Restoration of hemodynamics in apnea struggle phase in association with involuntary breathing movements

Abstract

Involuntary breathing movements (IBM) that occur in the struggle phase of maximal apneas produce waves of negative intrathoracic pressure. This could augment the venous return, increasing thereby the cardiac output and gas exchange, and release the fresh blood from venous pools of spleen and liver. To test these hypotheses we used photoplethysmography and ultrasound for assessment of hemodynamics and spleen size before, during and after maximal dry apneas at large lung volume in 7 trained divers. During the easy-going phase cardiac output was reduced about 40%, due to reduction in stroke volume and in presence of reduced inferior vena cava venous return, while the spleen contracted for about 60 ml. Towards the end of the struggle phase, in presence of intense IBM, the spleen volume further decreased for about 70 ml, while cardiac output and caval flow almost renormalized. In conclusion, IBM coincide with splenic volume reduction and restoration of hemodynamics, likely facilitating the use of the last oxygen reserves before apnea cessation.

Introduction

The diving response in humans is triggered by breath-hold and accentuated by face immersion. The responses include bradycardia (Asmussen and Kristiansson, 1968) and increased arterial blood pressure, caused by vasoconstriction of selected vascular beds (Leuenberger et al., 2001, Elsner et al., 1971), due to increased sympathetic efferent nerve activity towards skeletal muscle (Leuenberger et al., 2001). The purpose seems to be the redistribution of cardiac output to heart and brain, in conjunction with reduced overall oxygen consumption and work of heart, which could increase the breath-hold time.

Maximal voluntary apnea is divided into the “easy-going phase”, which lasts until “physiological breaking point”, at which time increased partial pressures of carbon dioxide (CO₂) stimulate respiratory drive (Lin, 1982), and the “struggle phase”, during which the subject feels a growing urge to breathe and shows progressive involuntary breathing movements (IBM) (Dejours, 1965, Hentsch and Ulmer, 1984). The tolerance to high PCO₂ and low PO₂ during voluntary apnea is much less than during rebreathing from the bag, suggesting that the stimulus to resume breathing has two components, a chemical one (PCO₂) and a mechanical one, triggered by non-expansion of the lungs (Kobayasi and Sasaki, 1967, Godfrey and Campbell, 1968).
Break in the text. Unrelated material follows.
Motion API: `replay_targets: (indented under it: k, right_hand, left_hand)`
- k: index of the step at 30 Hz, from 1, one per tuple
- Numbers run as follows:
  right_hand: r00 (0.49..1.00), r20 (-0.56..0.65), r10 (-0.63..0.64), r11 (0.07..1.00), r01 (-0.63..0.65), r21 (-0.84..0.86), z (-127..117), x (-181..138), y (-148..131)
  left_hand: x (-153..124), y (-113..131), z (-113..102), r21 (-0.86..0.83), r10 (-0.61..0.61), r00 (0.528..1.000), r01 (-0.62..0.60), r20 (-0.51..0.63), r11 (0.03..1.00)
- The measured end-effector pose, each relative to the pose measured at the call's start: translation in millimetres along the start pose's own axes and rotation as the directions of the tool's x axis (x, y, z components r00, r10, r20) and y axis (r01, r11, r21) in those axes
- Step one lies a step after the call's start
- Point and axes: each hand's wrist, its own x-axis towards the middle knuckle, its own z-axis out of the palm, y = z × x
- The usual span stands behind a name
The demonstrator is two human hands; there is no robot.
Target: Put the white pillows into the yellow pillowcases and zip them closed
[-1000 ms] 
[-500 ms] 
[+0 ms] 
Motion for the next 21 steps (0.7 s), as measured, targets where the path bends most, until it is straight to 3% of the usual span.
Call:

The mechanical component seems to become active in the struggle phase of apnea, in association with IBM. The arguments for this were provided by Godfrey and Campbell (1968), who reported that paralysis of respiratory muscles increases the tolerance to absence of ventilation in comparison to voluntary breath-holding. Whitelaw et al. (1981) further evaluated this issue by assessing the strength of IBM, given by the magnitude of the negative intrathoracic pressure they produce. Unexpectedly, they did not find the correlation between the magnitude of IBM and the degree of dyspnea. To us these findings have a plausible background. Since IBM produce rather large increases in negativity of intrathoracic pressure, a consequent rise in venous return and cardiac output, in conjunction with mobilization of fresh blood from the spleen and liver are their expected effects. Thus, we put forward the hypothesis that IBM are associated with both, dyspnea signals and beneficial hemodynamic changes that facilitate the use of the remaining gas exchange reserves, attenuating the chemical drive to resumption of breathing. To investigate this hypothesis we tracked the cardiac output (CO), inferior vena cava (IVC) venous return, and splenic volumes during maximal apneas in trained apnea divers to see whether IBM, detected by respiratory belt, are associated with changes in these variables.